**Information**:
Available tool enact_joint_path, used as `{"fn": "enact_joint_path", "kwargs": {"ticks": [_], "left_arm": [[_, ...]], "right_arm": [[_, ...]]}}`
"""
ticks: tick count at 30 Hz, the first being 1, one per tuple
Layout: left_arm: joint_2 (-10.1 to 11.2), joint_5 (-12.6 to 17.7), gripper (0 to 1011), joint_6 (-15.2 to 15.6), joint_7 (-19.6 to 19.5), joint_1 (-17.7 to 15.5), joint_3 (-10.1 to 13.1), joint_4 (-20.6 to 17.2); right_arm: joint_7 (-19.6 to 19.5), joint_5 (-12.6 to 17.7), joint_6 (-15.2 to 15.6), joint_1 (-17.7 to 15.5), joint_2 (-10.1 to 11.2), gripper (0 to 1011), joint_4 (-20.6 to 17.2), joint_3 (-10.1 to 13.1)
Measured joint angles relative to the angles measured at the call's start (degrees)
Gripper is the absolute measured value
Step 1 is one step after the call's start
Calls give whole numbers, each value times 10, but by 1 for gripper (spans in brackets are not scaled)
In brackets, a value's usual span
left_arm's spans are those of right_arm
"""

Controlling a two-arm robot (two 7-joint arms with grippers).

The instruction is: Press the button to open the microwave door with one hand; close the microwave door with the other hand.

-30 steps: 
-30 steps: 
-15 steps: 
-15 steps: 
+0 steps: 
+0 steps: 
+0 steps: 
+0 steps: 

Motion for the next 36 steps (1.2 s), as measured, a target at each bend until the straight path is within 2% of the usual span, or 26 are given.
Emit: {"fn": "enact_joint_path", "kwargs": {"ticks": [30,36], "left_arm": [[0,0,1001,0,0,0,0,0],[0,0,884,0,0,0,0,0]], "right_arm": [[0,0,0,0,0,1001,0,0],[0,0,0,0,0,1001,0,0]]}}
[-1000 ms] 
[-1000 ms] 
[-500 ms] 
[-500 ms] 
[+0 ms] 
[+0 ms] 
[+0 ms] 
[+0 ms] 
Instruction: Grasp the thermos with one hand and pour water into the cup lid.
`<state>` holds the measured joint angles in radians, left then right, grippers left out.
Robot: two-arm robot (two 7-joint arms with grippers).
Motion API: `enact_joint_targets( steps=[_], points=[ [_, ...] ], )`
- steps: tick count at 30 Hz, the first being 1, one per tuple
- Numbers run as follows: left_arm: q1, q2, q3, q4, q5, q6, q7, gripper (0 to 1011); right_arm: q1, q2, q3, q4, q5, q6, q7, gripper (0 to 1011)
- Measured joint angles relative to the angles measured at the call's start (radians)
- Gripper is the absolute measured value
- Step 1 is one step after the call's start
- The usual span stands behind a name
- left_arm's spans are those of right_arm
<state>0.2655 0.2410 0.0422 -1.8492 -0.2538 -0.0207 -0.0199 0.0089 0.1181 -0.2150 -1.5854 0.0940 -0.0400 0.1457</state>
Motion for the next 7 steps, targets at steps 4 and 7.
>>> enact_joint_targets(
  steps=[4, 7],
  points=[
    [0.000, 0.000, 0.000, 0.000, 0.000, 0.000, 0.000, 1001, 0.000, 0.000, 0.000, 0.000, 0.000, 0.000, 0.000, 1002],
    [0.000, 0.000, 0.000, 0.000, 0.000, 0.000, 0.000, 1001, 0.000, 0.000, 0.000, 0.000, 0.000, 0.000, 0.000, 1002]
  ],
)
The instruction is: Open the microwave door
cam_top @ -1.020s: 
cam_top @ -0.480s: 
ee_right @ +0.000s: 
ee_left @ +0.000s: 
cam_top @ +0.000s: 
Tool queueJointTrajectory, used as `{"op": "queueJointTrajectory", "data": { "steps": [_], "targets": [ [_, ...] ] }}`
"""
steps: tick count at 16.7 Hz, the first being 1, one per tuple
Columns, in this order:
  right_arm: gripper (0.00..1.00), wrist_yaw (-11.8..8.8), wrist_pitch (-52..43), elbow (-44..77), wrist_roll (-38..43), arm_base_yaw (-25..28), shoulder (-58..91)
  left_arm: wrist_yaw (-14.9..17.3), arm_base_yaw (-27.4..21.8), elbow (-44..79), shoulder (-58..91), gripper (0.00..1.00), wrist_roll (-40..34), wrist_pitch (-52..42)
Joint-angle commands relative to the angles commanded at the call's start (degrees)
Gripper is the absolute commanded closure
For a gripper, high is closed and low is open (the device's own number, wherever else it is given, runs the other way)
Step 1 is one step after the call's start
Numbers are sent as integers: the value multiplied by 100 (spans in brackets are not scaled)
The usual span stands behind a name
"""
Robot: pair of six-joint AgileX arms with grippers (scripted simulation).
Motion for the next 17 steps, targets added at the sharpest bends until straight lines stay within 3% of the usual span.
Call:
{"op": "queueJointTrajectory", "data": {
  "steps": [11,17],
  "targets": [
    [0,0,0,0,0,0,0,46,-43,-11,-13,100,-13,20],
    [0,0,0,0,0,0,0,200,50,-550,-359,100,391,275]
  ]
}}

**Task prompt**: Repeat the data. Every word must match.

**Answer**:
Available tool enact_joint_path, used as `{"fn": "enact_joint_path", "kwargs": {"ticks": [_], "left_arm": [[_, ...]], "right_arm": [[_, ...]]}}`
"""
ticks: tick count at 30 Hz, the first being 1, one per tuple
Layout: left_arm: joint_2 (-10.1 to 11.2), joint_5 (-12.6 to 17.7), gripper (0 to 1011), joint_6 (-15.2 to 15.6), joint_7 (-19.6 to 19.5), joint_1 (-17.7 to 15.5), joint_3 (-10.1 to 13.1), joint_4 (-20.6 to 17.2); right_arm: joint_7 (-19.6 to 19.5), joint_5 (-12.6 to 17.7), joint_6 (-15.2 to 15.6), joint_1 (-17.7 to 15.5), joint_2 (-10.1 to 11.2), gripper (0 to 1011), joint_4 (-20.6 to 17.2), joint_3 (-10.1 to 13.1)
Measured joint angles relative to the angles measured at the call's start (degrees)
Gripper is the absolute measured value
Step 1 is one step after the call's start
Calls give whole numbers, each value times 10, but by 1 for gripper (spans in brackets are not scaled)
In brackets, a value's usual span
left_arm's spans are those of right_arm
"""

Controlling a two-arm robot (two 7-joint arms with grippers).

The instruction is: Press the button to open the microwave door with one hand; close the microwave door with the other hand.

-30 steps: 
-30 steps: 
-15 steps: 
-15 steps: 
+0 steps: 
+0 steps: 
+0 steps: 
+0 steps: 

Motion for the next 36 steps (1.2 s), as measured, a target at each bend until the straight path is within 2% of the usual span, or 26 are given.
Emit: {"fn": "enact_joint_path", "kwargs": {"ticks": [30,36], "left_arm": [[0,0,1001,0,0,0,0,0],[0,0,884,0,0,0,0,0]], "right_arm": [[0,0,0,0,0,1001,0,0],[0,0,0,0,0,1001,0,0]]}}
[-1000 ms] 
[-1000 ms] 
[-500 ms] 
[-500 ms] 
[+0 ms] 
[+0 ms] 
[+0 ms] 
[+0 ms] 
Instruction: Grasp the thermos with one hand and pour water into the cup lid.
`<state>` holds the measured joint angles in radians, left then right, grippers left out.
Robot: two-arm robot (two 7-joint arms with grippers).
Motion API: `enact_joint_targets( steps=[_], points=[ [_, ...] ], )`
- steps: tick count at 30 Hz, the first being 1, one per tuple
- Numbers run as follows: left_arm: q1, q2, q3, q4, q5, q6, q7, gripper (0 to 1011); right_arm: q1, q2, q3, q4, q5, q6, q7, gripper (0 to 1011)
- Measured joint angles relative to the angles measured at the call's start (radians)
- Gripper is the absolute measured value
- Step 1 is one step after the call's start
- The usual span stands behind a name
- left_arm's spans are those of right_arm
<state>0.2655 0.2410 0.0422 -1.8492 -0.2538 -0.0207 -0.0199 0.0089 0.1181 -0.2150 -1.5854 0.0940 -0.0400 0.1457</state>
Motion for the next 7 steps, targets at steps 4 and 7.
>>> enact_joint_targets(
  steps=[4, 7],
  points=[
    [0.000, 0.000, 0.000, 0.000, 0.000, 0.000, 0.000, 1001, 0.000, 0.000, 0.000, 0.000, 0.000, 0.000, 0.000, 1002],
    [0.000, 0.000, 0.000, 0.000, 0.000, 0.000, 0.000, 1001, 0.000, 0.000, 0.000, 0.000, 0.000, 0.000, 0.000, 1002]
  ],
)
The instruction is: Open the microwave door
cam_top @ -1.020s: 
cam_top @ -0.480s: 
ee_right @ +0.000s: 
ee_left @ +0.000s: 
cam_top @ +0.000s: 
Tool queueJointTrajectory, used as `{"op": "queueJointTrajectory", "data": { "steps": [_], "targets": [ [_, ...] ] }}`
"""
steps: tick count at 16.7 Hz, the first being 1, one per tuple
Columns, in this order:
  right_arm: gripper (0.00..1.00), wrist_yaw (-11.8..8.8), wrist_pitch (-52..43), elbow (-44..77), wrist_roll (-38..43), arm_base_yaw (-25..28), shoulder (-58..91)
  left_arm: wrist_yaw (-14.9..17.3), arm_base_yaw (-27.4..21.8), elbow (-44..79), shoulder (-58..91), gripper (0.00..1.00), wrist_roll (-40..34), wrist_pitch (-52..42)
Joint-angle commands relative to the angles commanded at the call's start (degrees)
Gripper is the absolute commanded closure
For a gripper, high is closed and low is open (the device's own number, wherever else it is given, runs the other way)
Step 1 is one step after the call's start
Numbers are sent as integers: the value multiplied by 100 (spans in brackets are not scaled)
The usual span stands behind a name
"""
Robot: pair of six-joint AgileX arms with grippers (scripted simulation).
Motion for the next 17 steps, targets added at the sharpest bends until straight lines stay within 3% of the usual span.
Call:
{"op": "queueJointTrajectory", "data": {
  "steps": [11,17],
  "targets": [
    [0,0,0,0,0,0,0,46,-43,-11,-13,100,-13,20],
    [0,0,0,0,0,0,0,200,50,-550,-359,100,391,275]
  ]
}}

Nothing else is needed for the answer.